L’iper-focalizzazione sul purpose sta rendendo i brand distaccati e narcisisti, preoccupati più di loro stessi che di ciò che vogliono le persone. Le aziende competono su chi definisce il purpose o i valori migliori, senza capire che al pubblico non importa nulla di tutto ciò. E siccome il purpose viene comunicato “a parole”, spesso c’è un enorme gap tra quello che le aziende raccontano di loro e quello che effettivamente fanno.
Insomma, finché il focus del purpose restano la pubblicità o il marketing, anziché il business e i suoi effetti profondi sulla società, stiamo semplicemente creando delle distrazioni.
Ed eccoci finalmente al nostro futuro preferibile.
Noi crediamo che il purpose sia un potentissimo faro per orientare la strategia e il business delle organizzazioni del futuro.
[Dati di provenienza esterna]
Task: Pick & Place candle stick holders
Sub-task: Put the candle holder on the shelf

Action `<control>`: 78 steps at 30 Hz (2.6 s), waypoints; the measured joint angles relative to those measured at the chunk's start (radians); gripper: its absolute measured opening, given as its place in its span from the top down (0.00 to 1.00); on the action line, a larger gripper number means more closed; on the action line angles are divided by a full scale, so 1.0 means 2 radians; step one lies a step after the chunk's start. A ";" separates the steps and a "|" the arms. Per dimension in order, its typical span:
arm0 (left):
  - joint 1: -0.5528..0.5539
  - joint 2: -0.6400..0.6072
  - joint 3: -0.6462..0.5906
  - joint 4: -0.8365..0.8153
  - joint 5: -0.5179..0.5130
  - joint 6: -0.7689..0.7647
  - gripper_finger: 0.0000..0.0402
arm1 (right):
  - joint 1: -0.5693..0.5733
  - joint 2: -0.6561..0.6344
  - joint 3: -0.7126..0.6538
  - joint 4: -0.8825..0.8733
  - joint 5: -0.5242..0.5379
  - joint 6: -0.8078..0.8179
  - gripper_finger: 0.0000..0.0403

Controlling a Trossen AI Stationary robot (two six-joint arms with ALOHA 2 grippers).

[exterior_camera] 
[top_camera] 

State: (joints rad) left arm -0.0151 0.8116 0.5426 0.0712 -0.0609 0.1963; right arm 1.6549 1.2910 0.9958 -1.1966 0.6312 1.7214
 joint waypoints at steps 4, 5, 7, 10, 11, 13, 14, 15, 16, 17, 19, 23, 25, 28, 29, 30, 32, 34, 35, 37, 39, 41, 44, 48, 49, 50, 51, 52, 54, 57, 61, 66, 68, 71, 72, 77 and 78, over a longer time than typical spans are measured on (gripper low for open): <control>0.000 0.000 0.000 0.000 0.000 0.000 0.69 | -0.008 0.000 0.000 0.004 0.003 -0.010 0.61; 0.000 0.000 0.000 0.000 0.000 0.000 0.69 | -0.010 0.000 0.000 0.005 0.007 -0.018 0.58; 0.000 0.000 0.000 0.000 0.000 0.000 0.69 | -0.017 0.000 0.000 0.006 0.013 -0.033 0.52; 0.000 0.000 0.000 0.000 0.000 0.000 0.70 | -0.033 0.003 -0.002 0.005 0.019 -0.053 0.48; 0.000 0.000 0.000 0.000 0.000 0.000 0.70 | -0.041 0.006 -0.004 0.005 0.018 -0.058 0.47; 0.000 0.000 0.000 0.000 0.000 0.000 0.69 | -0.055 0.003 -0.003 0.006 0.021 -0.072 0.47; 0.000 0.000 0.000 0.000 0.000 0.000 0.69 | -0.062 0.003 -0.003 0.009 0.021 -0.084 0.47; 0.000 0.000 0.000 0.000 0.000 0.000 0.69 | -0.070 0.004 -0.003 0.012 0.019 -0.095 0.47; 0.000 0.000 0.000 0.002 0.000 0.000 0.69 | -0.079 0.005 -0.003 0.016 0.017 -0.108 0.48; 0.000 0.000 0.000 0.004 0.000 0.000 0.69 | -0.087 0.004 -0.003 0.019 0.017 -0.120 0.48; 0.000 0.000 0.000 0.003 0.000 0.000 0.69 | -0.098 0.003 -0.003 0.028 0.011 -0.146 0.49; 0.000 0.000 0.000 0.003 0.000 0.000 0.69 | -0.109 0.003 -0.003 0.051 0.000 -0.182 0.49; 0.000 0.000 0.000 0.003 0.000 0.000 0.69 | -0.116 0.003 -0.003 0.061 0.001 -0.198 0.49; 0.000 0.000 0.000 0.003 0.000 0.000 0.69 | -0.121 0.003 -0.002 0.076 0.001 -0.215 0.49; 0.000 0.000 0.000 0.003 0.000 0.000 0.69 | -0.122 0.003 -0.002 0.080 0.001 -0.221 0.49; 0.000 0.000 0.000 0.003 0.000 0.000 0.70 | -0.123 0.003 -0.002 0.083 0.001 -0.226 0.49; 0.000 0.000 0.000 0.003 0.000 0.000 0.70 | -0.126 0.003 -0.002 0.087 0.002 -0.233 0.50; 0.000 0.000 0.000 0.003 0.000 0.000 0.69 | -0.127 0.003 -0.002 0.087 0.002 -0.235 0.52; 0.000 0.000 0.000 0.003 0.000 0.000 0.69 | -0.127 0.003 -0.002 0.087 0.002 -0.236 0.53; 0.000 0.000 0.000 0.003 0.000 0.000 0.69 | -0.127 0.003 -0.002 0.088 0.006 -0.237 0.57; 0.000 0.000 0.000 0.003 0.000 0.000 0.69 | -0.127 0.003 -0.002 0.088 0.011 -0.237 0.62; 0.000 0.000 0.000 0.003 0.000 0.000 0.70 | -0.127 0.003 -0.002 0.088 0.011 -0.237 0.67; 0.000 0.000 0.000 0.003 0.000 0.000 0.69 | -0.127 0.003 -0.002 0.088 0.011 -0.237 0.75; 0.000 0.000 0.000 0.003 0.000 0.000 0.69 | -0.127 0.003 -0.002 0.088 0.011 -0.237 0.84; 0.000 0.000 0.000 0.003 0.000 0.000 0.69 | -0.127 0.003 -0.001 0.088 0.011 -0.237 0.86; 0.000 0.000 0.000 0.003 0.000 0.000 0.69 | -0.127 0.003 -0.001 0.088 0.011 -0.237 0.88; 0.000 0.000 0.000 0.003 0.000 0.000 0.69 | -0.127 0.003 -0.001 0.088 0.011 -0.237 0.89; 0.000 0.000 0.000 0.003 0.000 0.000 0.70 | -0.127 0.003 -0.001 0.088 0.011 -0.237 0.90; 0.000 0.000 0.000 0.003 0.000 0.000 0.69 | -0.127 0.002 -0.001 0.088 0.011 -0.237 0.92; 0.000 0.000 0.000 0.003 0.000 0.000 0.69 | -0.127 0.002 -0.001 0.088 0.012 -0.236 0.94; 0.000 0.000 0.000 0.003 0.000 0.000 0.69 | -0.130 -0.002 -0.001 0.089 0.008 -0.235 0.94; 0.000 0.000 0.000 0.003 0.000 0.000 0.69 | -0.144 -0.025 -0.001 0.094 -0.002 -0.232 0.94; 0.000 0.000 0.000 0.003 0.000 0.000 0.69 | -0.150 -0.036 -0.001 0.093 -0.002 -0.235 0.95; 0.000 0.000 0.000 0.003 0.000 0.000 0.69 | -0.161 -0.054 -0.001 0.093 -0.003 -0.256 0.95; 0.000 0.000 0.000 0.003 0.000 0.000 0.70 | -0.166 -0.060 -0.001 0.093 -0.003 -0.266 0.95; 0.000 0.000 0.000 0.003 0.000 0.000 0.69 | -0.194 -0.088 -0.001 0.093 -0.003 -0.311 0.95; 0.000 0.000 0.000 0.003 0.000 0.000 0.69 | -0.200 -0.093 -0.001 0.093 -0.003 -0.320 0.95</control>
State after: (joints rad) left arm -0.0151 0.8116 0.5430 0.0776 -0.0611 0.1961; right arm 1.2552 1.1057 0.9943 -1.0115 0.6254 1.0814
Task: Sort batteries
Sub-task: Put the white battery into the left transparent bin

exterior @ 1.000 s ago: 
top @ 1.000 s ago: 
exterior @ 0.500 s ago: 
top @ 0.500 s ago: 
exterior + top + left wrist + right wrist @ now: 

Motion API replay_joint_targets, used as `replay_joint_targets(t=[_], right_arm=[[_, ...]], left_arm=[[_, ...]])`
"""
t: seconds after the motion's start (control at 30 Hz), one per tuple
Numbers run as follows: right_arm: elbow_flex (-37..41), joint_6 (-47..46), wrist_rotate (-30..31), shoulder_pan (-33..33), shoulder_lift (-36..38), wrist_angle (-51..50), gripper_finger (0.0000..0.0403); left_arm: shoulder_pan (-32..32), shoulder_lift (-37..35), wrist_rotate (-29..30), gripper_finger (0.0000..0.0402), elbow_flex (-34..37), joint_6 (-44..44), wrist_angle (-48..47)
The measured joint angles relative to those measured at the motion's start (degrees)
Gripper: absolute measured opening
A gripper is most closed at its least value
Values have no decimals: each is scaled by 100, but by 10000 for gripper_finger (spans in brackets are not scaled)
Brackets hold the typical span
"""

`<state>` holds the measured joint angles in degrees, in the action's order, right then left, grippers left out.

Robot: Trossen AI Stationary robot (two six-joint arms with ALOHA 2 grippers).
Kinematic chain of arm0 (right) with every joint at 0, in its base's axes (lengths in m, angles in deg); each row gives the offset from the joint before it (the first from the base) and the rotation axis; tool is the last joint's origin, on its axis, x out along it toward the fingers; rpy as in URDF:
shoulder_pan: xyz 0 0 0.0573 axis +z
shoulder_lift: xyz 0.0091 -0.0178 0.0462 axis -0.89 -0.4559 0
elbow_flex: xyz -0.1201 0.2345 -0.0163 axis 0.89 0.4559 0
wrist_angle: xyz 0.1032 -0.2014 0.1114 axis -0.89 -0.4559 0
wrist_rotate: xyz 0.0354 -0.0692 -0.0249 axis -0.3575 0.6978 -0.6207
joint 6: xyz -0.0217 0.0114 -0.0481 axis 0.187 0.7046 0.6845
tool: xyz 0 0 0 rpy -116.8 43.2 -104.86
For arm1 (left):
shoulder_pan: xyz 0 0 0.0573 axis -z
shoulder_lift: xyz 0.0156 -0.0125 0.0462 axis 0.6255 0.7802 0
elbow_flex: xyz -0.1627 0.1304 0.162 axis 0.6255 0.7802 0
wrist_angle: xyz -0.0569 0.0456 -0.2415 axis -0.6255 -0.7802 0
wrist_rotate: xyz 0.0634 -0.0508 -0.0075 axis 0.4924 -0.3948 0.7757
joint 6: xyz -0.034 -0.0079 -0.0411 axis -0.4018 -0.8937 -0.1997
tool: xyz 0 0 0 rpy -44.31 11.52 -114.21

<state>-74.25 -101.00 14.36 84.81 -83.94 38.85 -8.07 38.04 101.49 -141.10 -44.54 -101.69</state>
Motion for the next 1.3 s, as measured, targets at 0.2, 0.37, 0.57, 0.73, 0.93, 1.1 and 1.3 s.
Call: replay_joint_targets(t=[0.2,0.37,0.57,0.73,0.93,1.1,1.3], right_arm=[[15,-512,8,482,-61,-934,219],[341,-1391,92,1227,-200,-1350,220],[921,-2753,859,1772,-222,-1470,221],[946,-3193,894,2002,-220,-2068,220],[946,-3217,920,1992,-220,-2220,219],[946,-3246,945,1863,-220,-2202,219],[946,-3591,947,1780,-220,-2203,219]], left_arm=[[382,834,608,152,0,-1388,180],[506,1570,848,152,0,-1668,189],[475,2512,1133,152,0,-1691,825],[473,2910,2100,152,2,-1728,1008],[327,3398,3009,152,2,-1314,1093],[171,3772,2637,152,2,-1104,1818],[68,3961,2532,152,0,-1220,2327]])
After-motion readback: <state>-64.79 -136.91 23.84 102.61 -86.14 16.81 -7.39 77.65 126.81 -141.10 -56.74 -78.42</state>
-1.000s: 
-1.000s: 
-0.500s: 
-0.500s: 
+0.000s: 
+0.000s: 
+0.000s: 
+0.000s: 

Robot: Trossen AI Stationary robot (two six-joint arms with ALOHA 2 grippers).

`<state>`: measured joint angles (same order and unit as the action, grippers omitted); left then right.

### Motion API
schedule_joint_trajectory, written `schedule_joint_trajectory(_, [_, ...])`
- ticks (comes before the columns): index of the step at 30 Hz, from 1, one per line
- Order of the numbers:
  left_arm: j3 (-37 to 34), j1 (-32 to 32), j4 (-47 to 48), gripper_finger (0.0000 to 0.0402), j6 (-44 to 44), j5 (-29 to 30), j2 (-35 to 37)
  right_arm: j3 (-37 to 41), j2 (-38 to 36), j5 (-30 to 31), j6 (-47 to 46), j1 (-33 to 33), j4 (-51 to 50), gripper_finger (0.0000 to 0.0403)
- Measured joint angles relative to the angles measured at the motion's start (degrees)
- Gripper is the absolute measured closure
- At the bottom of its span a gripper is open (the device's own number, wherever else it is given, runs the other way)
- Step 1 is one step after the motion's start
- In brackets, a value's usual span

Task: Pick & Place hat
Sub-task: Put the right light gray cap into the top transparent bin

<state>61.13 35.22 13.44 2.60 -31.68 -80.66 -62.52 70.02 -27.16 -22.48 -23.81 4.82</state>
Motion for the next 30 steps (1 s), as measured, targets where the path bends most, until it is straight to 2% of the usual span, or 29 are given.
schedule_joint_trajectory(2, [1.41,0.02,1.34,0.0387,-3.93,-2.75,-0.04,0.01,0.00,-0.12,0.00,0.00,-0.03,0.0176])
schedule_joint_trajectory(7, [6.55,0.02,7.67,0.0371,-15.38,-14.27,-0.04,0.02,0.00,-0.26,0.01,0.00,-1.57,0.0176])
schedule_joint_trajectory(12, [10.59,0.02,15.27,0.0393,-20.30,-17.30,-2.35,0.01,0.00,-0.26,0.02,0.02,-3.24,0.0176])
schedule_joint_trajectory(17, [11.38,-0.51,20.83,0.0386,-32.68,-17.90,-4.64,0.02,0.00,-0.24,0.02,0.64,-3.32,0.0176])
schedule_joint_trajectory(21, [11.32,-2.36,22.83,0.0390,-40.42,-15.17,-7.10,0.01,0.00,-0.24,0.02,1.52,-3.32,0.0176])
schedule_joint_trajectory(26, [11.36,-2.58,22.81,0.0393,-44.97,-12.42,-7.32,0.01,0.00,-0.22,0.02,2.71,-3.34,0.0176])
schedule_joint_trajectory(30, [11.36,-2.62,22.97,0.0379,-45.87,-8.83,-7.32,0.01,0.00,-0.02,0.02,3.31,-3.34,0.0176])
Ma le aziende devono iniziare ad approcciare la questione in un modo totalmente diverso:
Abbandoniamo l’idea che lo scopo di definire un purpose sia fare in modo che le persone si interessino al brand. Al contrario, il purpose deve essere la dimostrazione del fatto che il brand si interessa alle persone.
Parliamo di ciò che importa alle persone, non di ciò che importa alle organizzazioni. Allontaniamo le luci dal brand e abbracciamo l’idea che i veri protagonisti della storia sono sempre le persone. Non dobbiamo costruire un mondo perfetto nel quale invitarle a entrare, ma allearci con loro per diventare migliori, e crescere su ogni piano – sociale, economico, politico, culturale.
Capiamo che il purpose non è necessariamente una causa da perseguire, anzi: bisogna scegliere di parlare di una causa se e quando è incorporata nel credo dell’organizzazione e a essa corrispondono azioni concrete – vedi l’esempio eclatante di Patagonia. Viceversa, meglio adottare un approccio sociale o culturale: interroghiamoci su quali sono i principi e i valori che rendono unica un’organizzazione, e la connettono alle persone e a tutti i potenziali stakeholder a cui si rivolge.
Smettiamo di volerci allinare alle aspettative della comunità finanziaria o alla pressione sociale. Esercitiamoci a trovare un punto di vista unico sul mondo. Non basta più parlare di ambiente, sostenibilità, inclusione… Queste sono cose che dovrebbero essere scontate. E quel che è peggio è che ne parlano tutti, molti anche a sproposito, con la terribile conseguenza che parole belle e importanti si sono svuotate di significato. Cerchiamo parole nuove, uniche, che appartengano solo a noi e possano definire il nostro linguaggio.
Passiamo dallo storytelling allo storydoing: trasformiamo cioè un set di valori in un progetto strategico, fatto di azioni concrete.
Soprattutto, togliamoci dalla testa che lo scopo del purpose sia far crescere il business. Come dimostrano le ricerche, accade quasi sempre, ma è solo un (bellissimo) effetto collaterale. L’unico scopo del purpose è il purpose. E organizzazioni costruite su un purpose che rispetti questi punti hanno davvero il potere di trasformare il mondo per il meglio e spingerlo in avanti.
Insomma, interpretandolo come una moda e una leva di marketing tra le altre, ci siamo rotti il purpose. Ora che alcune voci critiche cominciano a metterlo in discussione, abbiamo la grande occasione di ricostruire il suo significato.
Il purpose è morto, viva il purpose!